__Try it__: Reproduce, exactly and in full, only the lines below from the one containing "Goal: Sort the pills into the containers" through the one containing "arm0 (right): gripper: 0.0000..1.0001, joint".

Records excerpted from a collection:
════
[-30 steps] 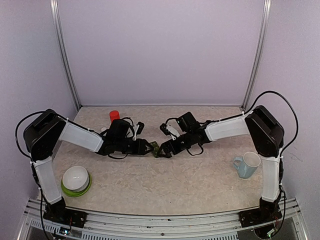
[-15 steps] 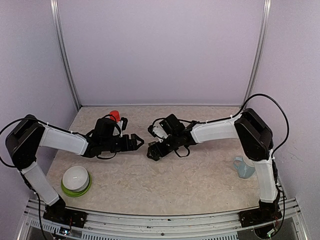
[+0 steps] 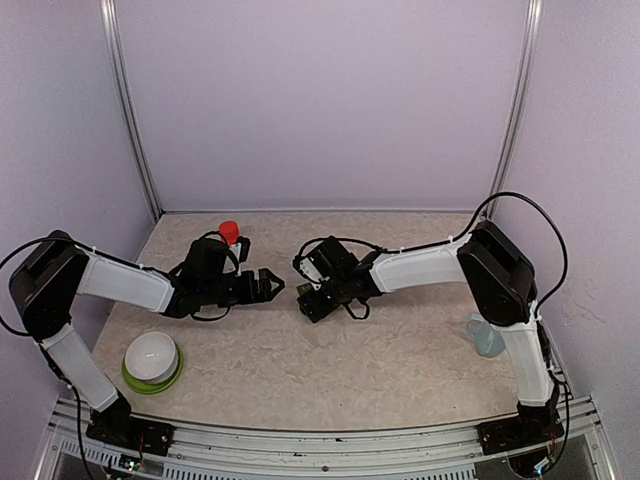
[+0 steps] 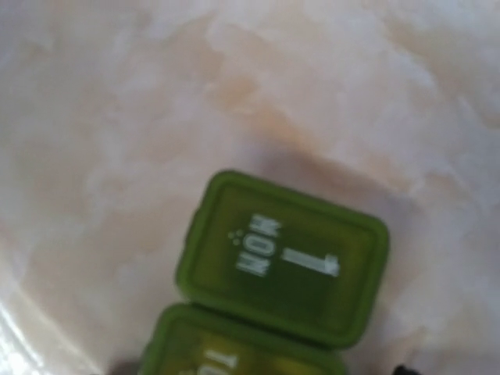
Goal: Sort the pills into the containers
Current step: Pick up the pill container from the center of the board, then open the lid of the pill container in the compartment.
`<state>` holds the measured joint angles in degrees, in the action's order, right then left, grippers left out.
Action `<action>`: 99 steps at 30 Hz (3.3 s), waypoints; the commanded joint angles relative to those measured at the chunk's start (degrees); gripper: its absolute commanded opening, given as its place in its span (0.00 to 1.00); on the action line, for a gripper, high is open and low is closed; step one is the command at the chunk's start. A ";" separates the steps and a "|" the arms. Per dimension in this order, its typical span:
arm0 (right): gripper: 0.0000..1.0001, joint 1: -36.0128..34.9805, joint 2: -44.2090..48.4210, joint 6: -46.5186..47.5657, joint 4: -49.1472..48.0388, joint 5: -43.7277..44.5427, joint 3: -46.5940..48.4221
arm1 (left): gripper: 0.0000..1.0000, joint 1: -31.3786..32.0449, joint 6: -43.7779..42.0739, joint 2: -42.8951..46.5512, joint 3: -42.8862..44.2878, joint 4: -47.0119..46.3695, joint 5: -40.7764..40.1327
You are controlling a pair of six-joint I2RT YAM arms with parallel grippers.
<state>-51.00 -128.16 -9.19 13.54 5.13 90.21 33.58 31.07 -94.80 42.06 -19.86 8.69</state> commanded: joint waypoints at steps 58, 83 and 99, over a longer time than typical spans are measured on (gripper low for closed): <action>0.40 0.35 22.75 30.74 0.88 -41.86 -15.93 | 0.99 5.35 -40.99 18.42 -15.30 -18.84 24.83; 0.40 1.31 23.77 33.25 2.91 -48.59 -15.37 | 0.87 9.11 -52.28 12.29 -6.83 -4.52 28.32; 0.39 1.54 23.40 33.76 3.88 -51.22 -14.85 | 0.69 10.32 -53.70 10.85 -5.43 -2.34 28.27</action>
<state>-49.82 -106.17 24.14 16.75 -44.36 74.28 43.31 -21.54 -83.09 34.46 -23.35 37.06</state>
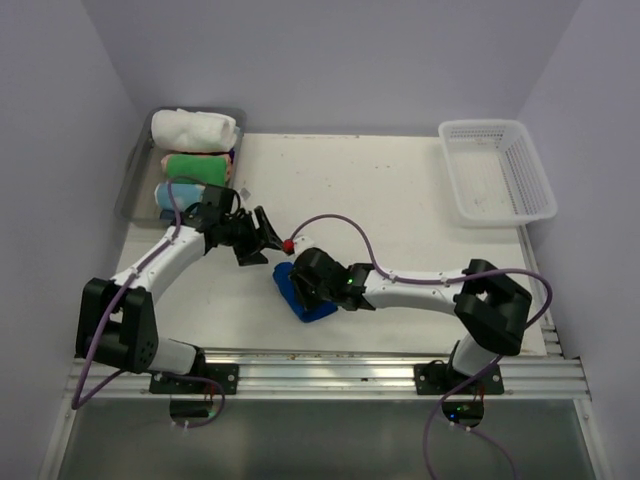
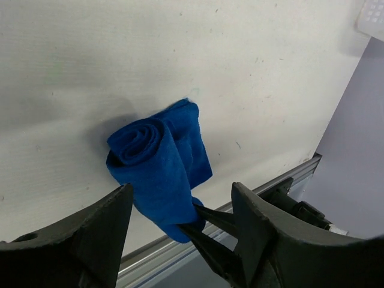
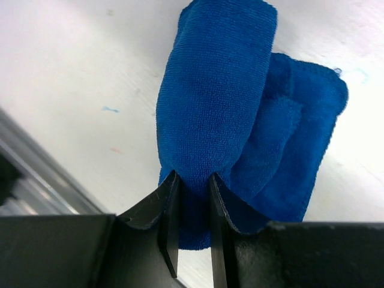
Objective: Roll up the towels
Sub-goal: Roll the towel
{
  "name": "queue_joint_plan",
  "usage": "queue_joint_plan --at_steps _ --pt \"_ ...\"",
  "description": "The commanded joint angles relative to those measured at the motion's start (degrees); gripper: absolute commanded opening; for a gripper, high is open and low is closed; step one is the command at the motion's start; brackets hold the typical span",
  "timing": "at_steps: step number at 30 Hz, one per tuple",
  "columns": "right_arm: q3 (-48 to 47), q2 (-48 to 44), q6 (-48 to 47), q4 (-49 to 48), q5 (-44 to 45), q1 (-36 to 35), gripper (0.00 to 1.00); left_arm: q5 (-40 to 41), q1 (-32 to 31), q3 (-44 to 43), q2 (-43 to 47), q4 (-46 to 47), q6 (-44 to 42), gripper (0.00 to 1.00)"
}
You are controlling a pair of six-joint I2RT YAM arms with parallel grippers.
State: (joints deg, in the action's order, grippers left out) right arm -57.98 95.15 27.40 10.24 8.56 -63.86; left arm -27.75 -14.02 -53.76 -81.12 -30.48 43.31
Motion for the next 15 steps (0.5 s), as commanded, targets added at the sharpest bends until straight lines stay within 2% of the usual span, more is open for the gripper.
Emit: queue_joint_plan --at_steps 1,7,15 --pt "3.38 -3.22 5.02 -8.91 -10.47 3.11 0.13 -1.69 -0.22 3.65 1.49 -0.46 -1.39 0.71" --pt "11.2 -3.31 13.37 -18.66 -19.97 7.95 0.12 -4.6 -0.3 8.14 2.28 1.83 -2.0 0.79" --pt "15.96 -0.94 20.23 -28.5 -26.48 10.41 0.12 -5.65 -0.65 12.01 2.37 4.98 -2.18 0.86"
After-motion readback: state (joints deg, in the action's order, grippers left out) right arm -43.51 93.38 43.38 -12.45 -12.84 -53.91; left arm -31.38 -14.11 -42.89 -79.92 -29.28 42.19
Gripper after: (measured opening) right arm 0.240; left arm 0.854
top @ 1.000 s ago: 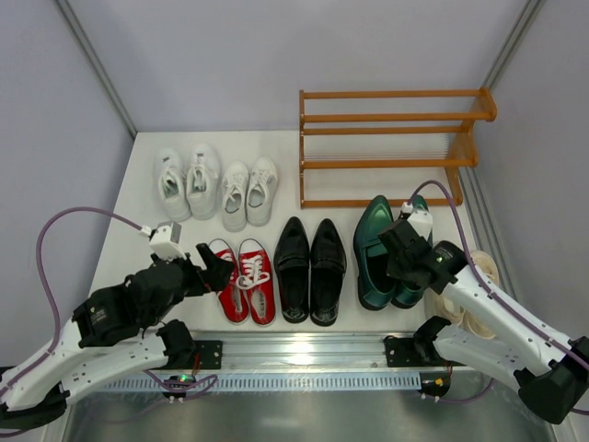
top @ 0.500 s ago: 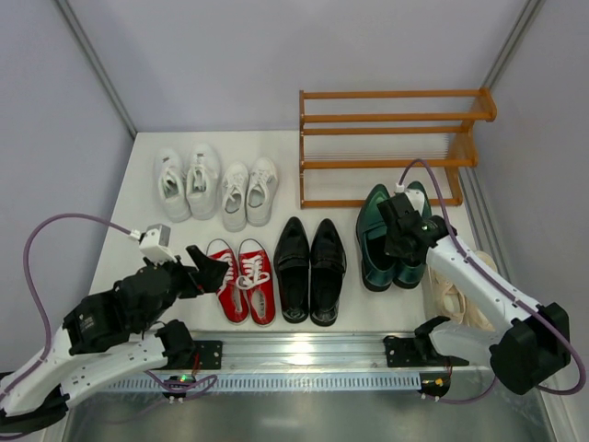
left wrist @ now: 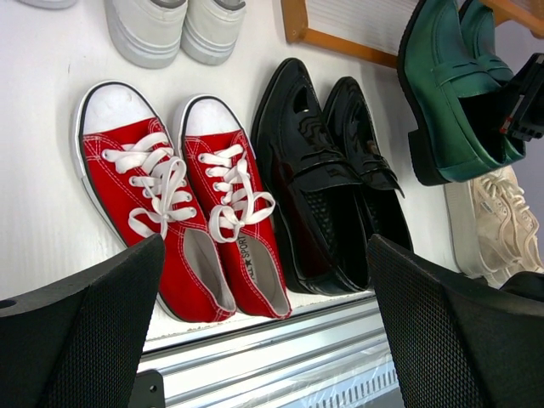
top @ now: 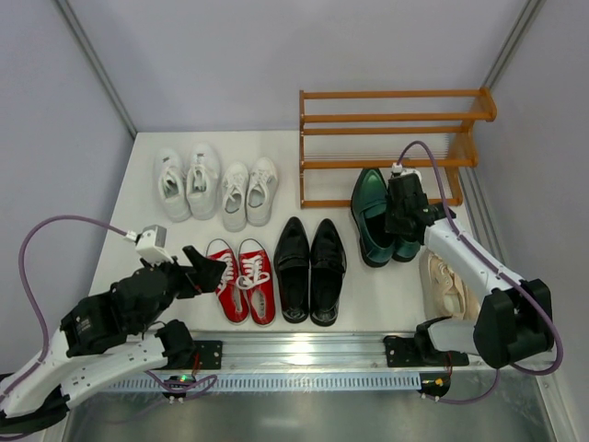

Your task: Place and organize the shoes onto the shoe shelf

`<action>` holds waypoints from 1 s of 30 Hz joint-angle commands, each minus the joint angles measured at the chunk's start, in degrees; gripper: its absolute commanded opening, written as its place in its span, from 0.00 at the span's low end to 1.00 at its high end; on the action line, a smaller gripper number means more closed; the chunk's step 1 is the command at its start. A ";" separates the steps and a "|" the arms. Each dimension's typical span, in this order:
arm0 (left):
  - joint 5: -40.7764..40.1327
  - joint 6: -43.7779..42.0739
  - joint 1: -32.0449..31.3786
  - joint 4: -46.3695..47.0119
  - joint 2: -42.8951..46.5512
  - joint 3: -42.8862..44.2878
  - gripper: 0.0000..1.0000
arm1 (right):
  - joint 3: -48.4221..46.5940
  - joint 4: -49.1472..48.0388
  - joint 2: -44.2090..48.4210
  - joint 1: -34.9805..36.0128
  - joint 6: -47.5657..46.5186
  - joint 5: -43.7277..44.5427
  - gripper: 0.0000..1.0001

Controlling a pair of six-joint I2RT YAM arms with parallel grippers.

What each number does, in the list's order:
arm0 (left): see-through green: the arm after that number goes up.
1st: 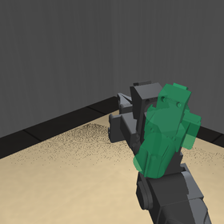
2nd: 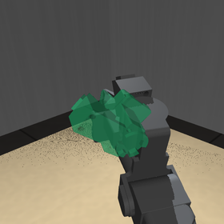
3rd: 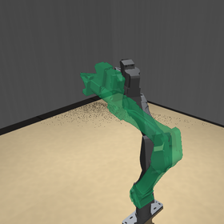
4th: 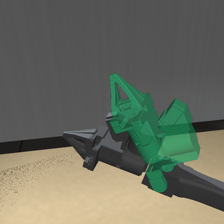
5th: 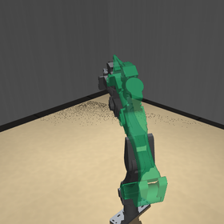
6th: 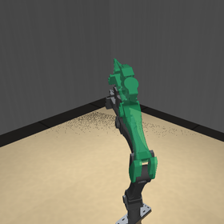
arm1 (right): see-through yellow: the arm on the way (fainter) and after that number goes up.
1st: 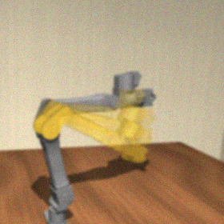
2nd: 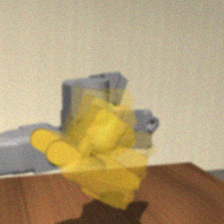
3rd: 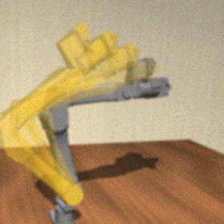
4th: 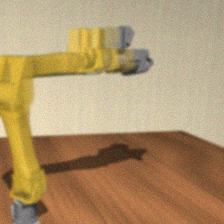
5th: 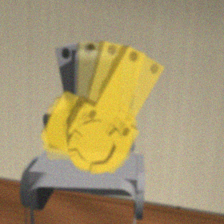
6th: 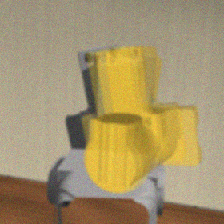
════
__Exercise response__:
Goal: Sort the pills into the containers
Current step: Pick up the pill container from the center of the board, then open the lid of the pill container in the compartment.
`<state>` holds the measured joint angles in degrees, in the action's order, right then left, grippers left out.
Action `<action>`: 99 steps at 30 Hz (3.3 s), waypoints; the commanded joint angles relative to those measured at the chunk's start (degrees); gripper: its absolute commanded opening, given as its place in its span (0.00 to 1.00); on the action line, for a gripper, high is open and low is closed; step one is the command at the chunk's start. A ";" separates the steps and a "|" the arms. Per dimension in this order, its typical span:
arm0 (right): gripper: 0.0000..1.0001, joint 1: -36.0128..34.9805, joint 2: -44.2090..48.4210, joint 6: -46.5186..47.5657, joint 4: -49.1472..48.0388, joint 5: -43.7277..44.5427, joint 3: -46.5940..48.4221

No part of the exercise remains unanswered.